• Activity:
Among the entries, which lines carry the string "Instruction"? Copy every one.

********************

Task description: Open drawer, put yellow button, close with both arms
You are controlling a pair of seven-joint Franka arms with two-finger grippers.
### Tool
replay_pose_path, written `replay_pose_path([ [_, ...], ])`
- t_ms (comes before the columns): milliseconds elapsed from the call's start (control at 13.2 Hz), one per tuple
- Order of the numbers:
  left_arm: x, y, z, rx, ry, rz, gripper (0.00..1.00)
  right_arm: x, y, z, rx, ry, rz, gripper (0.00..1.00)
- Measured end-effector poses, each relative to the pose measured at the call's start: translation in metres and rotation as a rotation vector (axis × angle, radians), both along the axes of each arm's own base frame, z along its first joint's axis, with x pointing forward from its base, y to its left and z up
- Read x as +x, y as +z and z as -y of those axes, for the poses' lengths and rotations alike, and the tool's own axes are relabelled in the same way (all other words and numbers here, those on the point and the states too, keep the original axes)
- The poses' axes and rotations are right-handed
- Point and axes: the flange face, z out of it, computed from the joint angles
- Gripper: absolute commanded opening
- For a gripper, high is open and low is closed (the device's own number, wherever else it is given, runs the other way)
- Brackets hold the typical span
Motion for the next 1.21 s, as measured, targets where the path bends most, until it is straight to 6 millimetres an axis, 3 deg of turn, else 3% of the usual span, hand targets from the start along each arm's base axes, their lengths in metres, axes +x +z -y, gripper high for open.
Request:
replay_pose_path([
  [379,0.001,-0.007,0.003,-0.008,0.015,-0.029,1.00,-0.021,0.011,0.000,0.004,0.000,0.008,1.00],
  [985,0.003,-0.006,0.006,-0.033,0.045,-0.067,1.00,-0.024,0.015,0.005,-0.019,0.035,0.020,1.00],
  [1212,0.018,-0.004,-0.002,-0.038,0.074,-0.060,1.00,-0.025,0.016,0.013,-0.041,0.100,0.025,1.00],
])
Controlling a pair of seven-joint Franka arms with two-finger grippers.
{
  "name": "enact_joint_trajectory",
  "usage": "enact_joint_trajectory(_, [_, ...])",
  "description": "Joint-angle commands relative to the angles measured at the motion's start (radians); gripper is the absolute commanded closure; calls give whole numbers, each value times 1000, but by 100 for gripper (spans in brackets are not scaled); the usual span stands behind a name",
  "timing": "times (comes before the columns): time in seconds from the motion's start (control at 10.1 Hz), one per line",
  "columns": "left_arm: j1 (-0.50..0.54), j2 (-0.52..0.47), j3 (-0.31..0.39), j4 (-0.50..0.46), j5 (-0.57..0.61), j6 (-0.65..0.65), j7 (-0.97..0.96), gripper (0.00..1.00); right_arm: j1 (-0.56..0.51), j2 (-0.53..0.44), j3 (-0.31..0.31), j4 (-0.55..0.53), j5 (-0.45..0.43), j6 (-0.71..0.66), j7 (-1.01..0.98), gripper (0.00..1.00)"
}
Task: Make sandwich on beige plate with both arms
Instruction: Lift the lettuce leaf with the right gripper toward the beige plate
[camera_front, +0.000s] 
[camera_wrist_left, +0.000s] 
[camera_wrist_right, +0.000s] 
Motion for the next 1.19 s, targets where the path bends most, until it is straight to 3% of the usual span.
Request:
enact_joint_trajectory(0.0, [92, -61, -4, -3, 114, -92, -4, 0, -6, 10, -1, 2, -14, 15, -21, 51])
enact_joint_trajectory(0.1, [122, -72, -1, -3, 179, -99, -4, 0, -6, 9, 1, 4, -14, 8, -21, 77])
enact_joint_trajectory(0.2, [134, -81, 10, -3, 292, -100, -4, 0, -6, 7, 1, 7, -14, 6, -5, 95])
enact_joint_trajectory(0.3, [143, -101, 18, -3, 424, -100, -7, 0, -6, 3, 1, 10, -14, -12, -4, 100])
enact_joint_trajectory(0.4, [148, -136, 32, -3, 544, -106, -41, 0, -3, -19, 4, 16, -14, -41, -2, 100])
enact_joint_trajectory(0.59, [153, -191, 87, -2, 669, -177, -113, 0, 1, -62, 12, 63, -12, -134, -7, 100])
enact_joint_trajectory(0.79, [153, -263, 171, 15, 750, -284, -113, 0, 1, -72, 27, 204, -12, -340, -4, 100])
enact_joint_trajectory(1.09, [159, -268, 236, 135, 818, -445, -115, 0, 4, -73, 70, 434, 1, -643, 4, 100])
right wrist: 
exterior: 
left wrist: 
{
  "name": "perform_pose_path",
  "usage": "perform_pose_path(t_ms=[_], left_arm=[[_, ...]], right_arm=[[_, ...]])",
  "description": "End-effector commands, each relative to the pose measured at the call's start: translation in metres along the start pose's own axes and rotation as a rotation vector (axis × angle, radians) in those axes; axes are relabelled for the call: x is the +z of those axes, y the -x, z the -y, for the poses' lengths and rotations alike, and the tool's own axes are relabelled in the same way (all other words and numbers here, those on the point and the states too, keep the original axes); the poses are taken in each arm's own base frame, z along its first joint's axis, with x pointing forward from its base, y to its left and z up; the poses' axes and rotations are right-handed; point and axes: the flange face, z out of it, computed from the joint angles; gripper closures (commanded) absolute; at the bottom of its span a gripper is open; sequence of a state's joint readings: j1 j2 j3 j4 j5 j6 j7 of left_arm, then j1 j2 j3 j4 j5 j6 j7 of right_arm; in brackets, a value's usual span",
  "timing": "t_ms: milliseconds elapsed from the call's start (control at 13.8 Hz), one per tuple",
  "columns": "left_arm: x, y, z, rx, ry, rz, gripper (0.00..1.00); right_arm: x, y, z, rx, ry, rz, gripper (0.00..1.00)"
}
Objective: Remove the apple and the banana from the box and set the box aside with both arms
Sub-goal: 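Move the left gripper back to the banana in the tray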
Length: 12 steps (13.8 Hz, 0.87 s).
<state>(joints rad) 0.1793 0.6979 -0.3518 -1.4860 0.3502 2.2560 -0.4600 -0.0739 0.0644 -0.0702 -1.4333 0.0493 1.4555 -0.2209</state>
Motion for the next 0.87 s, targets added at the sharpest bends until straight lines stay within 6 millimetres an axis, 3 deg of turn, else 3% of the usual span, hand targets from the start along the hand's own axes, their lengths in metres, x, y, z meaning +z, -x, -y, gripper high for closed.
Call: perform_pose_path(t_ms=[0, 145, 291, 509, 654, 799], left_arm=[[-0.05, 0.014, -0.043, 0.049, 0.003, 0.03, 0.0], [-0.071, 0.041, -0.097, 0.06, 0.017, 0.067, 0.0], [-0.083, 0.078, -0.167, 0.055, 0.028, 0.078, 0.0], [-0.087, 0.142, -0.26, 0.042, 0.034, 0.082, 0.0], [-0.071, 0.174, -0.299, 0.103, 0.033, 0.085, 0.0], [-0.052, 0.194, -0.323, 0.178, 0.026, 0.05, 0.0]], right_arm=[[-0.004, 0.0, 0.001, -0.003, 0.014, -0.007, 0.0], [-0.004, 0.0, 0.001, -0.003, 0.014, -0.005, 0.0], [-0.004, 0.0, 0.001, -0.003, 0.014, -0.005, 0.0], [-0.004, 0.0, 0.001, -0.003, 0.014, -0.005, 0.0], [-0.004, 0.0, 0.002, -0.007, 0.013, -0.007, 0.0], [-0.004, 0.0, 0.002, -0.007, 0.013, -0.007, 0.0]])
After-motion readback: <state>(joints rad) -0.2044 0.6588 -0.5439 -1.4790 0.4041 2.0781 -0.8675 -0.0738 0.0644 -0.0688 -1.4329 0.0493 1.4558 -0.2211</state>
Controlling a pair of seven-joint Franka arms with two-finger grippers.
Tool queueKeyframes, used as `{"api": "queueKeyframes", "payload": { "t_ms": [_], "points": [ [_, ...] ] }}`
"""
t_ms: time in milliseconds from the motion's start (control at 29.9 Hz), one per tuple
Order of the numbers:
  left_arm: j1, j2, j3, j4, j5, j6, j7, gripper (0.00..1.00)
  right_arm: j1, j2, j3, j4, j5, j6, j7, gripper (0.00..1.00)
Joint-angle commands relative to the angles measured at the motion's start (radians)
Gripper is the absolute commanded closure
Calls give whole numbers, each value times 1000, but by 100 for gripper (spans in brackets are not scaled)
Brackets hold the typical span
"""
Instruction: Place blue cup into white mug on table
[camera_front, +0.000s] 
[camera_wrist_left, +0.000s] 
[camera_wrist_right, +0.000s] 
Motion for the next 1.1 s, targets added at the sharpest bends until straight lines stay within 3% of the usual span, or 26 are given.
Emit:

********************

• Solution to the exercise:
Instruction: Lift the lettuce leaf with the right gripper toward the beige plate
Instruction: Place blue cup into white mug on table

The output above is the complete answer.